#### EXTRACTED ENTRIES
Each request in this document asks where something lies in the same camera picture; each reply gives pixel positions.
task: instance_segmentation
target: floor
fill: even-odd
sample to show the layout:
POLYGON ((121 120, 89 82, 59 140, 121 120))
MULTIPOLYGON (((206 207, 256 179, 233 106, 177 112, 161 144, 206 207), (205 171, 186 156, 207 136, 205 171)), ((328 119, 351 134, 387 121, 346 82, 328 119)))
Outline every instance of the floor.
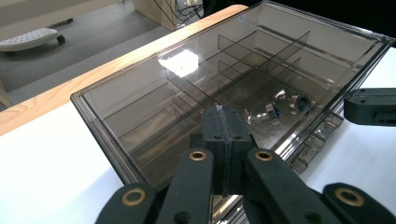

#### TASK PROMPT
Everything in the material above should be reproduced exactly, except the pictures.

#### FINISHED EXERCISE
Each request in this document asks where something lies in the same camera picture; each reply gives pixel positions.
task: instance_segmentation
target: floor
fill: even-odd
sample to show the layout:
POLYGON ((121 120, 89 82, 59 140, 121 120))
MULTIPOLYGON (((206 207, 256 179, 233 106, 177 112, 161 144, 206 207), (205 171, 186 156, 207 136, 205 171)), ((328 119, 351 134, 387 121, 346 82, 328 119)))
Outline every instance of the floor.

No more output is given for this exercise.